◆ What you will do:
Print the entries in full, word for word, but not the pictures.

◆ Data records:
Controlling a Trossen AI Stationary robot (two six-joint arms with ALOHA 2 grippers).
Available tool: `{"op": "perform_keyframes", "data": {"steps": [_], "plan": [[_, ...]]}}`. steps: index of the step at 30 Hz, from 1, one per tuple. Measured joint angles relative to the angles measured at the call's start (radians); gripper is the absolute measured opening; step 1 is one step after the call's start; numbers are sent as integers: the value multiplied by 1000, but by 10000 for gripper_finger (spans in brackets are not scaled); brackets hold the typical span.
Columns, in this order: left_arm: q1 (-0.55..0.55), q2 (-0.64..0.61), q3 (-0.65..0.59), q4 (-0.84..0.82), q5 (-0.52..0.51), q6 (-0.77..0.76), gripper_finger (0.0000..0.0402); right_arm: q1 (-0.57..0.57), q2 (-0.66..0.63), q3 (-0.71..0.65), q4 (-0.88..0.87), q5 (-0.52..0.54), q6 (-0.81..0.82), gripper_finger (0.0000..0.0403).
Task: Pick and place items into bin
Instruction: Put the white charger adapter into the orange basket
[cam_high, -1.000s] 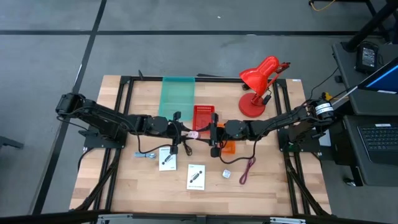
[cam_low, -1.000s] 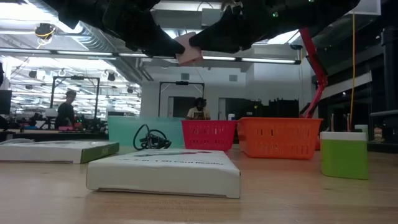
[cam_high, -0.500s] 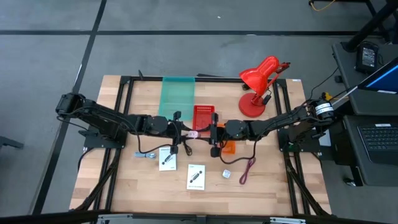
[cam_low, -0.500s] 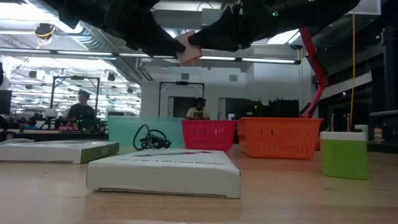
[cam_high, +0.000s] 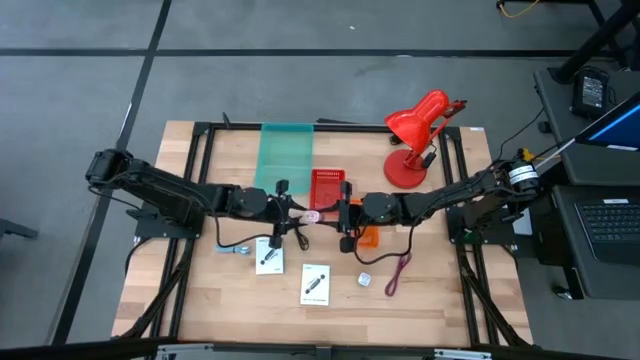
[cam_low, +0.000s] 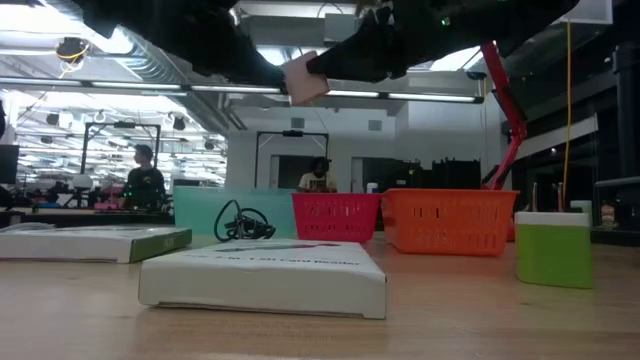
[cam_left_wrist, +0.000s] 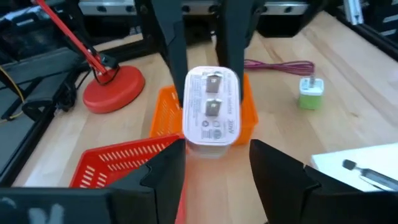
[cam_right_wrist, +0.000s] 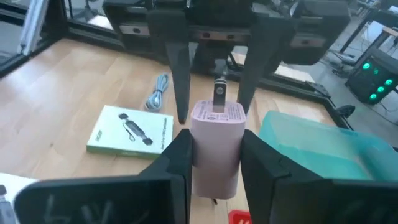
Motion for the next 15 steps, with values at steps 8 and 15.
{"op": "perform_keyframes", "data": {"steps": [8, 15], "plan": [[-41, -89, -42, -64, -1, 14, 140, 0, -26, 0, -35, 3, 8, 79], [-41, -185, -113, -47, -48, 4, 83, 0, -90, -32, -45, 3, 48, 79]]}}
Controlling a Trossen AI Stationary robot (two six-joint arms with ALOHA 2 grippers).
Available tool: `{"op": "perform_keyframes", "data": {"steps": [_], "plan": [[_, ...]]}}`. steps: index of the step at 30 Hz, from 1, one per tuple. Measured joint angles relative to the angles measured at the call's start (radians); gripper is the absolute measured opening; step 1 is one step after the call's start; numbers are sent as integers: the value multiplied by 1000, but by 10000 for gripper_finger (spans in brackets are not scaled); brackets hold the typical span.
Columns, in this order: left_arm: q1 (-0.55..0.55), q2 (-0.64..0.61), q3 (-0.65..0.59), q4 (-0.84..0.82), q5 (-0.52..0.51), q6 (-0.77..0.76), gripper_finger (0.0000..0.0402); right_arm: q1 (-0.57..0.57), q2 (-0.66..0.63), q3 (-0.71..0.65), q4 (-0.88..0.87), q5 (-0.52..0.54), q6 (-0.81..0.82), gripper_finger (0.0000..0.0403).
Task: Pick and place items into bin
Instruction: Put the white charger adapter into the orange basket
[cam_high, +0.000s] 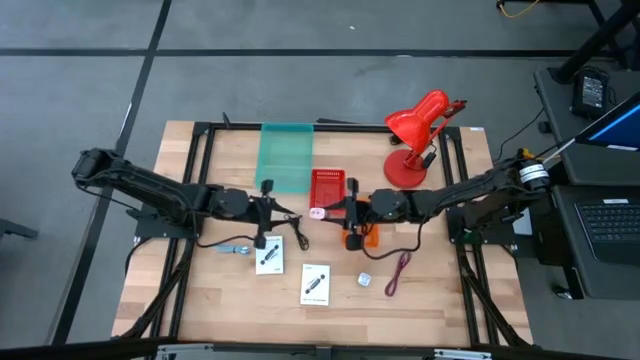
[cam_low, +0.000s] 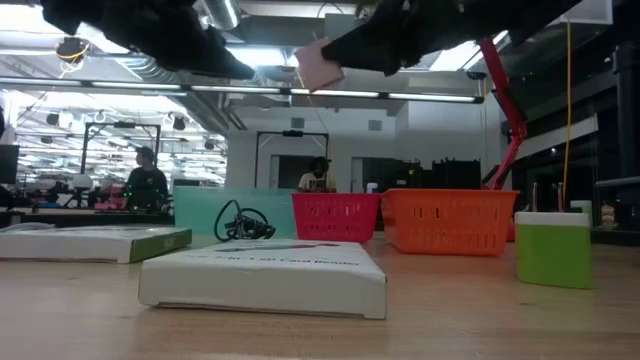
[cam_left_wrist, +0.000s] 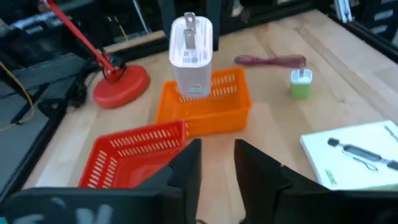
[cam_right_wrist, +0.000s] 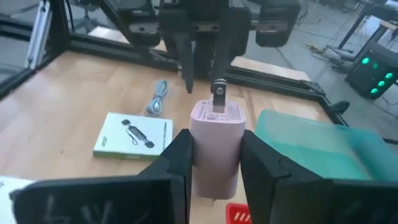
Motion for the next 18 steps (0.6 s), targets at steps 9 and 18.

◆ Finished exercise:
Controlling a Trossen AI Stationary robot (two six-joint arms with ALOHA 2 grippers).
Available tool: `{"op": "perform_keyframes", "data": {"steps": [_], "plan": [[_, ...]]}}`. steps: index of the step at 30 Hz, from 1, one per tuple. Measured joint angles relative to the angles measured at the call's start (radians); gripper is the absolute measured opening; step 1 is one step after the call's start; numbers are sent as integers: the value multiplied by 1000, but by 10000 for gripper_finger (spans in brackets are not scaled); brackets hold the typical span.
Columns, in this order: left_arm: q1 (-0.55..0.55), q2 (-0.64..0.61), q3 (-0.65..0.59), q4 (-0.84..0.82), q5 (-0.52..0.51), q6 (-0.77..0.76), gripper_finger (0.0000..0.0402); right_arm: q1 (-0.57..0.57), q2 (-0.66..0.63), q3 (-0.71..0.65), q4 (-0.88..0.87), q5 (-0.52..0.54), q6 (-0.81..0.82), gripper_finger (0.0000..0.0403).
Task: Pick and place items into bin
Instruction: Put the white charger adapter into the orange basket
[cam_high, -1.000s] 
[cam_low, -1.000s] 
[cam_high, -0.500s] 
[cam_low, -0.500s] 
[cam_high, +0.000s] 
[cam_low, +0.000s] 
[cam_left_wrist, +0.000s] 
[cam_right_wrist, +0.000s] 
Motion for the next 15 steps, with values at steps 8 and 15.
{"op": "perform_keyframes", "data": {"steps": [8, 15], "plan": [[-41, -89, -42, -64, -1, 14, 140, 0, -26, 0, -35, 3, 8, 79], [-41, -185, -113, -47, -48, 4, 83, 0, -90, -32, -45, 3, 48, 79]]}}
Controlling a Trossen AI Stationary robot (two six-joint arms with ALOHA 2 grippers).
Available tool: `{"op": "perform_keyframes", "data": {"steps": [_], "plan": [[_, ...]]}}`. steps: index of the step at 30 Hz, from 1, one per tuple. Measured joint angles relative to the angles measured at the call's start (radians); gripper is the absolute measured opening; step 1 is one step after the call's start; numbers are sent as integers: the value multiplied by 1000, but by 10000 for gripper_finger (spans in brackets are not scaled); brackets hold the typical span.
Columns, in this order: left_arm: q1 (-0.55..0.55), q2 (-0.64..0.61), q3 (-0.65..0.59), q4 (-0.84..0.82), q5 (-0.52..0.51), q6 (-0.77..0.76), gripper_finger (0.0000..0.0402); right_arm: q1 (-0.57..0.57), q2 (-0.66..0.63), q3 (-0.71..0.65), q4 (-0.88..0.87), q5 (-0.52..0.54), q6 (-0.81..0.82), gripper_finger (0.0000..0.0403).
Task: Pick and place items into bin
Instruction: Put the white charger adapter into the orange basket
[cam_high, +0.000s] 
[cam_low, +0.000s] 
[cam_left_wrist, +0.000s] 
[cam_right_wrist, +0.000s] 
Motion for the next 18 steps (0.6 s), targets at steps 9 and 18.

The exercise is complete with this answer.